There is a debate about who should provide such services as E-ID or E-Voting. The Federal Council is open to private solutions — e.g. allowing existing services such as SwissID (private), Swiss Pass (SOE/parastatal by Swiss Federal Railways SBB) or even AppleID (private) to become official. They shall be certified as “Identity Providers”, have to fulfill certain minimal standards and are under state control. The data within the E-ID is checked and verified on a regular basis to make sure it is accurate.
Below I will summarize the debate about the issuers of E-ID, formulate an idea of how to conquer the risks of (technically) centralized solutions by blockchain technology and give an idea about what ecosystems could take up the task.
The pros and cons of a private solution
Those in favor of a private solution argue that the state should not intervene with its authority and let a more agile private sector find solutions that are supported by the state. (Source in German: NZZ)
Those against a private solution, favoring a state solution argue that citizen ID is something too valuable and sensitive to be handled by the private sector. Arguments include disappearance of private companies over time, stigmatization of citizens due to their provenance of their E-ID and commercial interests by private issuers of I-ID (egg. forcing citizens to consume certain services with the issuers company). (Source in German: NZZ)
First movers are already testing E-ID
The Canton of Zug is a first mover within Switzerland already allowing their citizens to register a digital identity. Zug, being a global HUB for blockchain technology, is also known as “Crypto Valley”. Due to a very open minded government it attracts blockchain companies from all over the world.
Their digital identity works with an app in which citizens can register their identity, which is then verified by the Citizen Services Department of Zug. (Source Stadt Zug in German)
The risks of centralized solutions
Centralized solutions for E-Voting and E-Citizenship bear the immense risk of man in the middle attacks or massive data leakage in case of malicious attacks on servers handling the highly sensitive data. Current developments within the field of blockchain technology have created new secure possibilities to store data distributed and thus very safe. E Voting or E-Citizenship are predestined subjects of blockchain solutions. The burden of maintaining highly secured data storage is lifted from the state, security of the system is auditable by everyone capable or interested and there is no single point of failure in the system.
Is blockchain the answer?
For an E-ID solution two blockchain ecosystems come to mind: NEM and Ethereum. Both are able to assign distinctive addresses to users, both are very secure and both have a corresponding currency.
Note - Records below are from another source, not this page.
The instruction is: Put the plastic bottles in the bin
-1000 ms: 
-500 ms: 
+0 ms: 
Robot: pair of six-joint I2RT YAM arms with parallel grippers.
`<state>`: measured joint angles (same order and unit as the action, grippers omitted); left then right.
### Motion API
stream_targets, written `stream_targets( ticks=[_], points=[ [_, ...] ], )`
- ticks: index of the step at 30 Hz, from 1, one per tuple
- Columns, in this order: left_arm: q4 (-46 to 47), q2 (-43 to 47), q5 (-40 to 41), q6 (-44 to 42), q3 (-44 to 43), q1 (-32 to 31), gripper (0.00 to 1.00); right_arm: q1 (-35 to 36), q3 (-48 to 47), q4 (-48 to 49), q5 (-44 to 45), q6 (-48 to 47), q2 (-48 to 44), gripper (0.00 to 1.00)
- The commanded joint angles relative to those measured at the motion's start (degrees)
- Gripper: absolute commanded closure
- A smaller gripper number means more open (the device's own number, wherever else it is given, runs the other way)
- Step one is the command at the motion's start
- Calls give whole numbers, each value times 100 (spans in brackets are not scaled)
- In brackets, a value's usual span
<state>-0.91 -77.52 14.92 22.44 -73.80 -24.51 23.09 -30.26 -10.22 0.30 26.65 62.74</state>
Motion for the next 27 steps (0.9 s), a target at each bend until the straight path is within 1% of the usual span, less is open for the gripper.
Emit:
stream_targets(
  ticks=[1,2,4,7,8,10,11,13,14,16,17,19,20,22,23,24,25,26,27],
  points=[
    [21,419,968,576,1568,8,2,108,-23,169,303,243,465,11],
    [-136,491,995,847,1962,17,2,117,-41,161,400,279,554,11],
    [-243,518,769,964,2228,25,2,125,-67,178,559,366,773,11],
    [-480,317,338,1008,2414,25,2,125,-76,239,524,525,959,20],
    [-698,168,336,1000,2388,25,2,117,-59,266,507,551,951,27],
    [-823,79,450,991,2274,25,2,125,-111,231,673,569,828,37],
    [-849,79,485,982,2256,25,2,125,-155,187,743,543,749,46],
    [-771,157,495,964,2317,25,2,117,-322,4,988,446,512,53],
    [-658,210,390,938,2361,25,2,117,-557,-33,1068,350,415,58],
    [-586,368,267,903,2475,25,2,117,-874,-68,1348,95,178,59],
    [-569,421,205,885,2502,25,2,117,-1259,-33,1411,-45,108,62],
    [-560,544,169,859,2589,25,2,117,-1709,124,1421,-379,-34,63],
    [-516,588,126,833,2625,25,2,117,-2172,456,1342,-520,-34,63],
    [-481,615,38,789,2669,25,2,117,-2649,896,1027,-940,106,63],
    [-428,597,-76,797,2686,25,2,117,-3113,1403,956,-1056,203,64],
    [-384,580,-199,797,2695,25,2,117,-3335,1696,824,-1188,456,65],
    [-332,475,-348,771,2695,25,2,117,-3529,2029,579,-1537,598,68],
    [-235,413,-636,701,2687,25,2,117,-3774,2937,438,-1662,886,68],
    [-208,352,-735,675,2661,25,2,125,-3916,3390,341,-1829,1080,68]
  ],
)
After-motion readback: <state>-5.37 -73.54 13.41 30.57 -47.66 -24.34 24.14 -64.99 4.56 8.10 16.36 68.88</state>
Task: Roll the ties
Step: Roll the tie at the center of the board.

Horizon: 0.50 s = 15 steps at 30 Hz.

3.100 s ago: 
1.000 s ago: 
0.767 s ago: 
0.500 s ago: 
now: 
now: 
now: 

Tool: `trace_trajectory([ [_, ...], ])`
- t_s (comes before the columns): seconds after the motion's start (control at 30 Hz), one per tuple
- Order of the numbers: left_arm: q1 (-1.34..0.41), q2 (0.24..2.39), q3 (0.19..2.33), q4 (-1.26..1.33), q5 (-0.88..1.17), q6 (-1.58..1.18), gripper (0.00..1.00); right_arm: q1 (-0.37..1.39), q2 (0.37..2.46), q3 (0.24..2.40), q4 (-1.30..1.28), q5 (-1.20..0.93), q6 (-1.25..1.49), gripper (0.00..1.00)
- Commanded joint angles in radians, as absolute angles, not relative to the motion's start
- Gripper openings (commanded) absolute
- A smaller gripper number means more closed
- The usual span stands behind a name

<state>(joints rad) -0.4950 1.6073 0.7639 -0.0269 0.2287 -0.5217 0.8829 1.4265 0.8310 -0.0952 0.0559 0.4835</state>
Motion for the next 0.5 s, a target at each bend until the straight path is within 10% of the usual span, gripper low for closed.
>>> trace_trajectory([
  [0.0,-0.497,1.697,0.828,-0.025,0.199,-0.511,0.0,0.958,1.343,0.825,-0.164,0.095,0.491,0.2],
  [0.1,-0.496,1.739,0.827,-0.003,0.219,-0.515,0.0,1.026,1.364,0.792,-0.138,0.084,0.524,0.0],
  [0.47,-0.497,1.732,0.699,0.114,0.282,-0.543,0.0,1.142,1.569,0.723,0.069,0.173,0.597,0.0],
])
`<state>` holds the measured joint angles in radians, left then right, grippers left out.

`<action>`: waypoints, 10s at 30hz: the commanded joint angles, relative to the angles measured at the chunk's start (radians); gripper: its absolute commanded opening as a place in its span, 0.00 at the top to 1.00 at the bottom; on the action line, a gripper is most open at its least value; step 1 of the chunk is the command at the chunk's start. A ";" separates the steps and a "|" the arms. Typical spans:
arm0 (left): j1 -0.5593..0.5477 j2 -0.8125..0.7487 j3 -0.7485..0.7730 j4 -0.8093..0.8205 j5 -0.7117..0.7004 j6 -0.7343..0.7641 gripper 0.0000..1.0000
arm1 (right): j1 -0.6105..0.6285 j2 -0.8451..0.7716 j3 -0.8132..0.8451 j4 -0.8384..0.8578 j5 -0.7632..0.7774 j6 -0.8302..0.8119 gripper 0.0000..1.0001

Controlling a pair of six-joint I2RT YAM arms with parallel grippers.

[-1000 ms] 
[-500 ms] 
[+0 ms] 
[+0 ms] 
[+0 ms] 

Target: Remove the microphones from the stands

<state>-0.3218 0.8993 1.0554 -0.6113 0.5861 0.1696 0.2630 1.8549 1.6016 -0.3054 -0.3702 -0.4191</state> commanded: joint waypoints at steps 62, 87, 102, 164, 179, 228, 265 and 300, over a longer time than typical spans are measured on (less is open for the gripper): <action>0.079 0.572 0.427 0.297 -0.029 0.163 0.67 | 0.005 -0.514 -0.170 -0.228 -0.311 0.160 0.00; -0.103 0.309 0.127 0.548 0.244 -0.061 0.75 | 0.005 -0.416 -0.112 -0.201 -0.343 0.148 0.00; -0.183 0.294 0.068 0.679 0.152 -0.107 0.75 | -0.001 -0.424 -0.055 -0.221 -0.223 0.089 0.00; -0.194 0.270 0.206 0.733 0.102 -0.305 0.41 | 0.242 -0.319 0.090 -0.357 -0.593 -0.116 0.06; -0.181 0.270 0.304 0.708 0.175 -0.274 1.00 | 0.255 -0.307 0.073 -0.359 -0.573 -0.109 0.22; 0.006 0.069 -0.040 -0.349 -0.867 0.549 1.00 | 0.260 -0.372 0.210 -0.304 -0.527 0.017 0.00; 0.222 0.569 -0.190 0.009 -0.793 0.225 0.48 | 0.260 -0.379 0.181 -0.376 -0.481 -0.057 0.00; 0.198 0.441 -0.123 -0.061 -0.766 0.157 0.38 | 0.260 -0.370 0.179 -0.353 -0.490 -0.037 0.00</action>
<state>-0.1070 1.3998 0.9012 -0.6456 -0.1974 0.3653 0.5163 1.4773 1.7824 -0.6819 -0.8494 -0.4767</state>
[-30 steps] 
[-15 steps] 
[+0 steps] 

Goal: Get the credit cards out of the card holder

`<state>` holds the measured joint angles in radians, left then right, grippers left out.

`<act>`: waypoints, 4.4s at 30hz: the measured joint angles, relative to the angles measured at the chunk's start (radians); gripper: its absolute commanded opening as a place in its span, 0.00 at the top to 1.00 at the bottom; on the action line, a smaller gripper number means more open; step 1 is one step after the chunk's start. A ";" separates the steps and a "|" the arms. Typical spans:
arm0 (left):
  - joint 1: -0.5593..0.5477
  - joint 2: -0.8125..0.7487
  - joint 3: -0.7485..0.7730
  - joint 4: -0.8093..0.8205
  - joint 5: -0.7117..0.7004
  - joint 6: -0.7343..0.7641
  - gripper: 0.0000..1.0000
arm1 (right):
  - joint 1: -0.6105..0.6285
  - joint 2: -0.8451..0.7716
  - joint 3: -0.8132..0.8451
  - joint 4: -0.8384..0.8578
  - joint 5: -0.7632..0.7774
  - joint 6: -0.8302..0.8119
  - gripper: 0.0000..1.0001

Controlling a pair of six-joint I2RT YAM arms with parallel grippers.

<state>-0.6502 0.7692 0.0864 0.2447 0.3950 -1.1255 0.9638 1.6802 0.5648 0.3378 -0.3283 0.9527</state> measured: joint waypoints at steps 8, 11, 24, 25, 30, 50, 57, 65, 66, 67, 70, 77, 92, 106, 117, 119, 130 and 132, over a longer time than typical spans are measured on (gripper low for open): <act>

The NEM blockchain (originally named “New Economic Movement”) has a very lively and innovative community. The corresponding cryptocurrency (currently in the top 10 in market cap according to coinmarketcap.com) is very stable and transaction costs are super low. NEM also has a built in Multi-Signature function, which makes it very safe to use without elaborate technical infrastructure. It has a very easy to use wallet that includes an easy to use voting module with almost no transaction costs. The organization behind NEM, the “NEM foundation”, has already collaborated with big companies globally and invests in R&D to further develop their ecosystem.
NEM is the public blockchain whereas mijin provides private version of the chain, already used by multiple large-scale companies. Mijin and NEM (later on) are updated with Catapult, transforming the blockchain to a C++ development platform.
A detail that might come into play when mass adoption is the goal: NEM uses a POI (“proof of importance”) protocol. Proof of importance is very energy efficient compared to proof of work mining that most other blockchains use. Importance scores are measured by the stake and interactions with the network from a specific user. Nodes are very cheap to run and don’t consume much power (e.g. a Raspberry Pi).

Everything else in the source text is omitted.